Nos hacemos mayores. Mejor dicho, ellos nos hacen mayores. Porque los que vibramos con la clase Gullit, el talento indómito de Weah o la elegancia de Kluivert ahora nos tenemos que resetear y abrir la mente para descubrir y descifrar a sus hijos.
El debut de Maxim Gullit con el filial del Az Alkmaar fue el último botón. A sus 17 años, aún como juvenil, puso su primer ladrillo en el fútbol profesional. Teniendo que soportar el doloroso peso de la comparativa, aunque con un talante ideal para ello. "No me molesta ser el hijo de", dijo el lunes tras su estreno.
Su suerte, que es defensa y no centrocampista. Pero, por si fuera poco ser hijo de un Balón de Oro, también corre por sus venas sangre de Cruyff, pues su madre es sobrina de la malograda leyenda holandesa.
Maxim se une a un grupo donde también se dejan ver hijos de ilustres. Justin Kluivert, delantero como su padre, fue de los primeros en romper el hielo, y ya está acostumbrado a vivir con ese runrún.

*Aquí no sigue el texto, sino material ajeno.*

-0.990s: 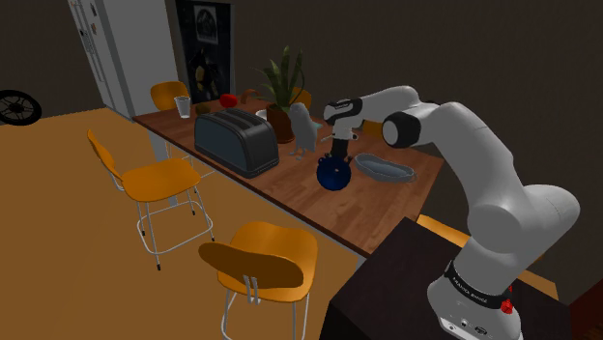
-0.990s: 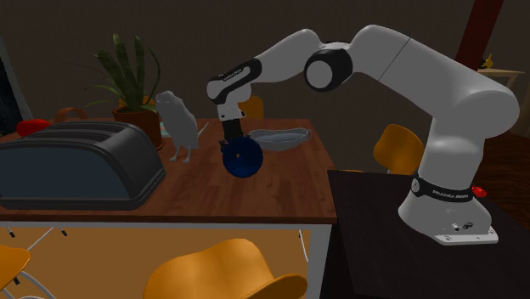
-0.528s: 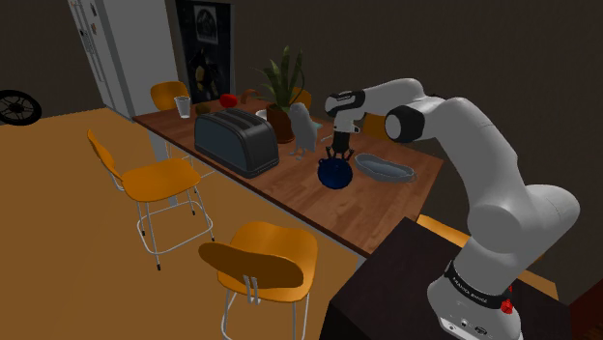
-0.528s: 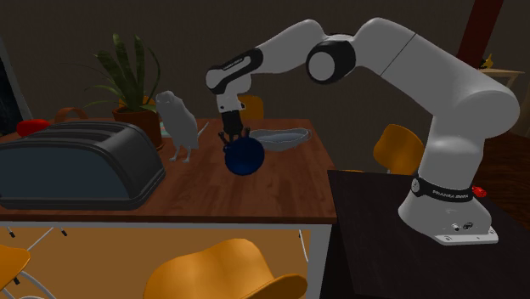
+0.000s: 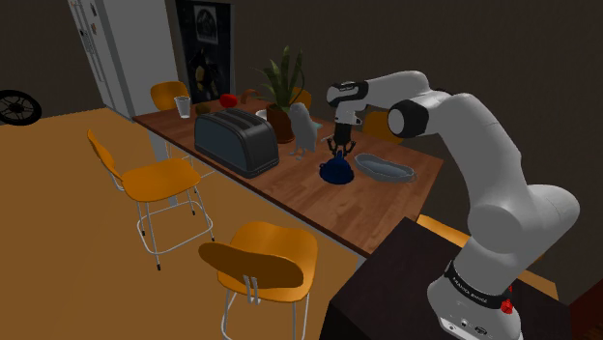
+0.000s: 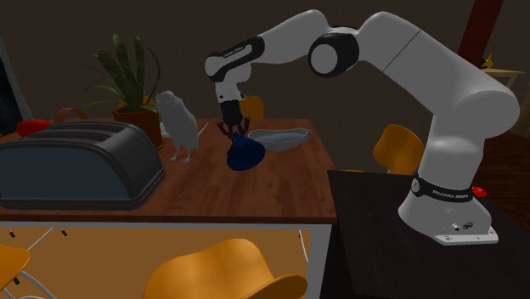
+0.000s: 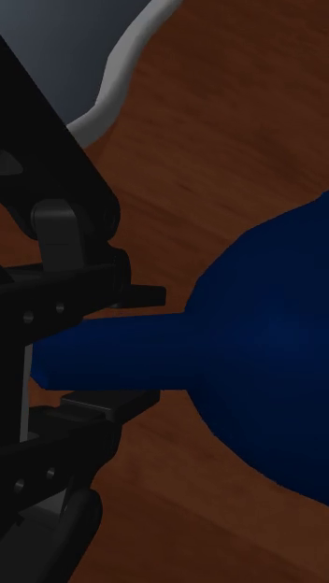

En Francia, por ejemplo, han comenzado a escribir sus primeras páginas otros apellidos famosos con nombres más desconocidos. Es el caso de Timothy Weah, quien no obstante tuvo que cambiar el PSG por el Celtic para no vivir a la sombra de Mbappé, Neymar y Cavani, o de Marcus Thuram, desciendente del histórico central Lilian pero con alma de goleador.
Todos ellos saben lo difícil que es ser el hijo de, aunque nunca falta el mejor ejemplo evocador para ellos: el del defensa que dejó de ser el hijo de Cesare para convertirse en Paolo Maldini.